Although CMS, private payors, and the CPT® codebook all embrace the global package concept, they do not agree on what that package includes. For clarity, the rules covered in this article are for Medicare payers. Be sure to confirm the rules for your other payers.

Billing a Portion of the Global Package

When a health care provider performs a surgery, including all usual pre-and post-operative care, they may report that procedure using the appropriate CPT® code for the surgical procedure, only. Do not separately bill for visits or other services included in the global package.

If the provider who performs the surgical procedure, only (e.g., the “intraoperative” portion of the service), and does not furnish the follow-up care, the post-operative care is paid separately if the provider who performed the surgery and the provider who performs the post-op care agree on a transfer of care.
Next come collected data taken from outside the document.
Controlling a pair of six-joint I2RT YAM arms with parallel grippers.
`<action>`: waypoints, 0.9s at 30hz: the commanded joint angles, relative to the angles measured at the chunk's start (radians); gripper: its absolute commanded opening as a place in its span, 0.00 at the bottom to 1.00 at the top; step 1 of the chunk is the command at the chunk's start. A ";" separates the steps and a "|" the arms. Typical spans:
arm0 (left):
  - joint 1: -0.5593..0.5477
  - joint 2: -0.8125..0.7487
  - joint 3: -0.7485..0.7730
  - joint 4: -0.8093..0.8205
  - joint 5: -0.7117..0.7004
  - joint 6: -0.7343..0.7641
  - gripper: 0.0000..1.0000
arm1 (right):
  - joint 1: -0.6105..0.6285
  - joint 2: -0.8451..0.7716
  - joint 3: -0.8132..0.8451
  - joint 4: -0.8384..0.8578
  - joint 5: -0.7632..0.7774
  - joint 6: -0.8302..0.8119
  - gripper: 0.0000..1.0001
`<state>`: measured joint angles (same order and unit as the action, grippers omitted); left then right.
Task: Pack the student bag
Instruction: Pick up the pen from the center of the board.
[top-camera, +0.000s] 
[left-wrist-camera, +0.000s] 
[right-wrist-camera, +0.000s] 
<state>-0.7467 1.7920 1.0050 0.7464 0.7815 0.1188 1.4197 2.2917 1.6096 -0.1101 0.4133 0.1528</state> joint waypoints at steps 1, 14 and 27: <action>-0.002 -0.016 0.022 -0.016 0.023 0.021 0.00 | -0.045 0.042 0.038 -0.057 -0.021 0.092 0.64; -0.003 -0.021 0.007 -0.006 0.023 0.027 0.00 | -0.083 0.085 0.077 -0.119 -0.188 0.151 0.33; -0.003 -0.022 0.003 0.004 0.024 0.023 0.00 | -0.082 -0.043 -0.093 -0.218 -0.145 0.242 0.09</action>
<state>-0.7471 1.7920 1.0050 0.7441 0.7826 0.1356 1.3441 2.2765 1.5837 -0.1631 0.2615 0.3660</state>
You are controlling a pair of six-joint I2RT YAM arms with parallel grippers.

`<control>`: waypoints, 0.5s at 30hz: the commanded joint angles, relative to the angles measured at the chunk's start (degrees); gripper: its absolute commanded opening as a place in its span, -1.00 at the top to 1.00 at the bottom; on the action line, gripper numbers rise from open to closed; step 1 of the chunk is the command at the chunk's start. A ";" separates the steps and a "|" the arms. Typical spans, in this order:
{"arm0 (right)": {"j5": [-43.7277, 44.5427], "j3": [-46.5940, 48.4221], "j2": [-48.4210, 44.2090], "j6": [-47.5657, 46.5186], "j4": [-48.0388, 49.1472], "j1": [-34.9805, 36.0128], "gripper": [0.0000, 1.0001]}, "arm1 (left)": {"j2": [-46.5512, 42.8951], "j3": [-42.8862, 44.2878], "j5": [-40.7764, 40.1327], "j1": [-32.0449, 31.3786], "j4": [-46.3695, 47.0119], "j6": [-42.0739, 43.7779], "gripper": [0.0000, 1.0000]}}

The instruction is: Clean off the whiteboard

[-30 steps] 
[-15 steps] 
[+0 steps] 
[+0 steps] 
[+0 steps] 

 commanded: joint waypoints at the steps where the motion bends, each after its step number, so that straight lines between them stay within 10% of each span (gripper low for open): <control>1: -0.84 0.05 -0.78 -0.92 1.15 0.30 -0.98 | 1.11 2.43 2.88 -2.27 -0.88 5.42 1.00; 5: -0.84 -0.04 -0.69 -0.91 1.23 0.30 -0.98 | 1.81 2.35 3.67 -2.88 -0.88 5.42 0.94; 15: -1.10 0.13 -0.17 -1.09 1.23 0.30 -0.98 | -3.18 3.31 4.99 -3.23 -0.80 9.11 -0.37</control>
The provider who performed surgical care should append modifier 54 to the appropriate CPT® code(s) to describe the surgery performed. The modifier signals that the surgeon intends to relinquish “all or part of the post-operative care” to another provider, per CMS.

The physician who furnishes post-operative management services reports the same code(s) as the surgeon, but appends modifier 55. CMS advises, “Report the date of surgery as the date of service and indicate the date that care was relinquished or assumed. Physicians must keep copies of the written transfer agreement in the beneficiary’s medical record.”

Per Medicare rules, “Where a transfer of care does not occur, the services of another physician may either be paid separately or denied for medical necessity reasons, depending on the circumstances of the case.”

The Takeaway: When appending modifiers 54 or 55, you must coordinate your coding with that of the physician who provides the other portion of care. Failure to cooperate in this way will likely result in one physician (usually the physician who provides postoperative care) missing out on reimbursement.

When Not to Use 54 and 55

CMS allows exceptions to the use of modifiers 54 and 55 for follow-up services during a post-operative period in the following circumstances:

  • Where a transfer of care does not occur, occasional post-discharge services of a physician other than the surgeon are reported by the appropriate evaluation and management (E/M) code. No modifiers are necessary on the claim.
  • Physicians who provide follow-up services for minor procedures performed in emergency departments bill the appropriate level of E/M code, without a modifier.
  • If the services of a physician, other than the surgeon, are required during a post-operative period for an underlying condition or medical complication, the other physician reports the appropriate E/M code. No modifiers are necessary on the claim. An example is a cardiologist who manages underlying cardiovascular conditions of a patient. For more information, refer to the Medicare Claims Processing Manual, Chapter 12, Sections 40.2 and 40.4.

Medicare Won’t Accept Modifier 56

Modifier 56 Preoperative management only describes a provider’s pre-operative services, only. Medicare does not recognize modifier 56, and instead includes preoperative care in the payment for the intraoperative portion of the service. Guidelines may differ for other payors.